# Cattle feed mix



## MrHank (Sep 12, 2007)

I'm looking for some advice. We are looking at having feed mixed at a mill instead of buying by the bag due to price. What does everyone feed their cattle? They have hay free choice all the time but when it's cold we give them 10% stock feed and cracked corn mixed. It's getting quite pricey to feed that mixture. 

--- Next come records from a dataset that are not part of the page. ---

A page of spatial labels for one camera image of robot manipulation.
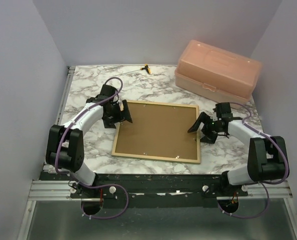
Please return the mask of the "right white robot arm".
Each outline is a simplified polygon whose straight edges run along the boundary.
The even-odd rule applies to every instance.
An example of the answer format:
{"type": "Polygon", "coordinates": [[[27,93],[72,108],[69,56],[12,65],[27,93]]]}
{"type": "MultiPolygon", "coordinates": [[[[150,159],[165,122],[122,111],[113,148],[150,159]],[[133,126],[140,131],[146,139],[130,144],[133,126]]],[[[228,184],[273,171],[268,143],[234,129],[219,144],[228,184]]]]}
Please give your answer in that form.
{"type": "Polygon", "coordinates": [[[237,186],[284,182],[290,174],[284,138],[256,130],[245,118],[234,116],[231,105],[230,102],[217,103],[213,109],[214,117],[202,112],[188,129],[188,133],[201,131],[202,143],[214,144],[218,136],[235,137],[248,147],[246,165],[223,172],[218,184],[219,192],[230,196],[237,186]]]}

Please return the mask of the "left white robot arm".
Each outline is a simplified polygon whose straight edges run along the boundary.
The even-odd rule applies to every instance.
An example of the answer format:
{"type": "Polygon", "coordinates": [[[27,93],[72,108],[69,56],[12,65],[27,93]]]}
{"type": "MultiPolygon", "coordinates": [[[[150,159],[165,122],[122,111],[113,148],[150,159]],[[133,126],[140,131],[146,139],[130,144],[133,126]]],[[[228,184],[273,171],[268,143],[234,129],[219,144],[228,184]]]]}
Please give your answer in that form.
{"type": "Polygon", "coordinates": [[[54,124],[47,141],[45,161],[57,173],[69,174],[82,185],[82,192],[89,198],[100,190],[97,174],[85,163],[84,135],[98,121],[102,120],[106,129],[115,129],[117,123],[132,123],[126,100],[119,103],[121,89],[105,83],[100,93],[86,100],[84,108],[63,125],[54,124]]]}

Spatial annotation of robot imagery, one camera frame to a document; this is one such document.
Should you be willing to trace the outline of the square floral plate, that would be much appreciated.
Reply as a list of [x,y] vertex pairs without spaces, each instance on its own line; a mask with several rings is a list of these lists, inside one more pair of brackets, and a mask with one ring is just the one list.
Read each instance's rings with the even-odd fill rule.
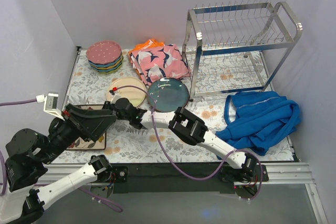
[[[77,107],[85,110],[100,110],[102,104],[83,104]],[[92,140],[85,141],[82,138],[76,139],[71,145],[68,146],[68,151],[103,151],[106,149],[107,133],[105,132],[100,138],[94,142]]]

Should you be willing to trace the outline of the cream rimmed plate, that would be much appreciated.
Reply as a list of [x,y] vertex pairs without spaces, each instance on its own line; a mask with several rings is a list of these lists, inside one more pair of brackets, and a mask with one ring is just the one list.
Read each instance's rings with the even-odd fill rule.
[[140,106],[142,102],[145,100],[145,93],[134,87],[138,87],[145,91],[146,87],[140,79],[134,77],[124,77],[113,80],[107,89],[106,100],[107,101],[113,100],[114,94],[112,94],[110,90],[112,90],[113,88],[119,88],[124,86],[131,86],[131,87],[122,88],[121,90],[118,90],[116,94],[118,94],[122,98],[127,98],[132,103],[133,106],[135,107]]

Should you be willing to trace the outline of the blue polka dot plate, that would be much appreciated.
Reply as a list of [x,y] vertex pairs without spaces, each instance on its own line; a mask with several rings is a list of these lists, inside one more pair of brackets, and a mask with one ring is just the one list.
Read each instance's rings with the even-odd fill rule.
[[118,71],[121,67],[122,67],[122,64],[119,64],[116,67],[108,68],[108,69],[98,69],[98,68],[91,66],[91,69],[101,74],[109,74],[109,73]]

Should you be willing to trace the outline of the green polka dot plate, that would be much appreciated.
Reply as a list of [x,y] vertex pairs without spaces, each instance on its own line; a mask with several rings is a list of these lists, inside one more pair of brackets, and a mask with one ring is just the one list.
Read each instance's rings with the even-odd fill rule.
[[96,71],[99,74],[112,74],[112,73],[118,72],[120,68],[121,67],[117,67],[117,68],[111,68],[107,70],[92,68],[92,70]]

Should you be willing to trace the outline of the light blue plate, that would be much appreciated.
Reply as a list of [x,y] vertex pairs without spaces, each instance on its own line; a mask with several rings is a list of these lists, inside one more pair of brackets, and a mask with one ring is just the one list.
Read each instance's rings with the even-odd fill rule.
[[107,64],[96,64],[96,63],[93,63],[93,62],[91,62],[91,61],[89,61],[89,64],[90,64],[91,66],[96,67],[96,68],[108,68],[108,67],[117,65],[117,64],[121,63],[122,61],[123,61],[123,58],[120,57],[120,58],[118,58],[116,61],[114,61],[114,62],[110,62],[110,63],[107,63]]

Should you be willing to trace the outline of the pink plate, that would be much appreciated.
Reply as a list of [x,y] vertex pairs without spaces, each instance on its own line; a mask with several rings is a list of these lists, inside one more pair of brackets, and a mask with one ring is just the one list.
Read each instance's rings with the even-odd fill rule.
[[92,63],[105,65],[117,60],[121,53],[122,50],[118,43],[104,40],[91,45],[86,51],[86,56]]

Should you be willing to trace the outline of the dark teal plate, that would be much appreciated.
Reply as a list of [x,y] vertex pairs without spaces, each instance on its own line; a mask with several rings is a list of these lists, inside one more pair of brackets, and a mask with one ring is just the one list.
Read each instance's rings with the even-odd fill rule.
[[189,100],[187,86],[175,78],[161,78],[148,88],[148,101],[159,112],[173,112]]

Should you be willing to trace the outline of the yellow polka dot plate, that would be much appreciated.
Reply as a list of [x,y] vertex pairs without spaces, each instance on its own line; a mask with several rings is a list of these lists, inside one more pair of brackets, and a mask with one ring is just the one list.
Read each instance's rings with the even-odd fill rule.
[[117,68],[117,67],[120,67],[122,66],[123,62],[120,62],[116,65],[113,65],[113,66],[110,66],[110,67],[107,67],[107,68],[98,68],[98,67],[94,67],[93,65],[90,65],[91,68],[96,68],[96,69],[102,69],[102,70],[107,70],[107,69],[111,69],[111,68]]

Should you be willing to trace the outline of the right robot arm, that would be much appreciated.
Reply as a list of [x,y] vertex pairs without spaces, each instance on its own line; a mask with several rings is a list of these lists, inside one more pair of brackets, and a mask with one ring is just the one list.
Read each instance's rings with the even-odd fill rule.
[[[227,163],[230,170],[237,170],[239,180],[251,180],[260,169],[259,180],[262,180],[263,167],[259,159],[250,151],[238,150],[222,141],[214,133],[209,131],[205,122],[189,110],[179,107],[174,112],[156,112],[139,109],[132,105],[126,98],[119,98],[115,103],[106,101],[103,108],[111,111],[118,120],[125,120],[136,129],[154,129],[157,141],[169,162],[183,176],[195,180],[204,181],[214,177]],[[222,159],[219,166],[206,177],[193,177],[181,170],[169,157],[158,136],[158,129],[169,129],[180,140],[190,146],[202,147]]]

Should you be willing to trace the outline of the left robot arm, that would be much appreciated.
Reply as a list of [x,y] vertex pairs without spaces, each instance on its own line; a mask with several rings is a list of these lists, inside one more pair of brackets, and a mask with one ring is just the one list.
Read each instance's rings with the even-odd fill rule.
[[35,189],[38,180],[75,140],[98,140],[117,119],[111,103],[100,110],[85,110],[67,104],[50,123],[48,135],[32,129],[18,131],[6,144],[8,159],[3,171],[1,223],[32,223],[53,203],[90,182],[108,182],[112,166],[104,155],[93,156],[77,171],[47,186]]

Thanks in advance for your help!


----------



## bruce2288 (Jul 10, 2009)

cows hay only unless the;y are losing condition.


----------



## myersfarm (Dec 24, 2004)

we need to know ...what kind of cattle your feeding and how many 400 lbs calfs ... 900 lbs calfs... bred cows.. and what you are wanting to do with them....bred them...put in freezer... maintain..or fatten them


----------



## MrHank (Sep 12, 2007)

We have a mix of cattle. We've got a Jersey that is a nurse cow for our bottle calves. We are getting ready to pull 2 off of her and let her dry up to breed. We have a couple of red/white face herford heifers aprox 900 lbs will be breeding them this spring along with a couple of black angus heifers around 900lbs same with breeding in the spring. We have a black bull for breeding prob 1500lbs, 5 holstein steers for fattening they are probably around 600lbs, 1 jersey steer prob around 400lbs and 1 jersery/charlois mix that is prob around 700-800lbs they are also destined for the freezer.

Thanks again.


----------



## tinknal (May 21, 2004)

With such a mix it might be best to get ground corn, and a selection of concentrates and mix your own as you feed it. The beef cows shouldn't need any, the milk cow would get dairy concentrate, and the steers beef concentrate.


----------



## myersfarm (Dec 24, 2004)

see why you need something cheaper but you will need to seprate in different pens to save money..then feed the group in that pen to do what you want them to do...1500 bull just need to maintain..cow when pull calfs needs very little after bred.....400 lbs needs more feed then others if you want them to finish closer together.... they also need a higher protien then 10% with corn



3 % of body weight if you want them to gain...I feed DDG with soy hulls and hay mixed in a verticale mixer


----------



## arabian knight (Dec 19, 2005)

I have a horse mixture made up, I order the lowest amount which is 500 pounds.
And that is what I feed my steers. The last 6 months they get nothing but that grain mixture, so much so that one steer can go through that 500 pounds in one month.
But boy is that meat tender, flavorful, just a wonderful tasting beef.
So much so that a friend of mine that has been a gourmet head chef for many years has me raising a steer for him as he hasn't tasted such tender flavorful meat like that for many years. That was quite a complement coming form a guy like that.
So that is what I am doing in just a few months i will get another calf, and start raising him up for my friend.


----------



## topside1 (Sep 23, 2005)

Mr. Hank, sorry I didn't read all the above posts....but do want to throw out that most hays equal 8% protein or higher. So feeding grain at 10% protein is accomplishing little....Just my opinion...Topside


----------



## topside1 (Sep 23, 2005)

To answer your question I feed 13% goat ration to my steers simply because I have more goats than steers. Used to buy 18% dairy ration but discovered little or no change in goat milk production so 13% for everyone...I buy bulk 1000 pounds per visit...Used to pay 11.25 per hundred, 90 days later I'm now paying 14.25 per hundred...times are changing prepare for the worst...


----------



## arabian knight (Dec 19, 2005)

I believe the mixture that I mentioned in my post is about 14% maybe a little higher but not by much. A good over all mix for horses and steers imo.


----------



## sammyd (Mar 11, 2007)

the only ones I'd grain were the steers. They'd get 6 pounds of a 16% mix around here.
Being winter everyone else would get a smidge maybe once a day just cuz I'm a softie.
But I'd keep an eye on them. We are a bit colder up here and things change quickly...


----------



## tinknal (May 21, 2004)

topside1 said:


> Mr. Hank, sorry I didn't read all the above posts....but do want to throw out that most hays equal 8% protein or higher. So feeding grain at 10% protein is accomplishing little....Just my opinion...Topside


That's true for protein, but corn has much higher energy than hay.


----------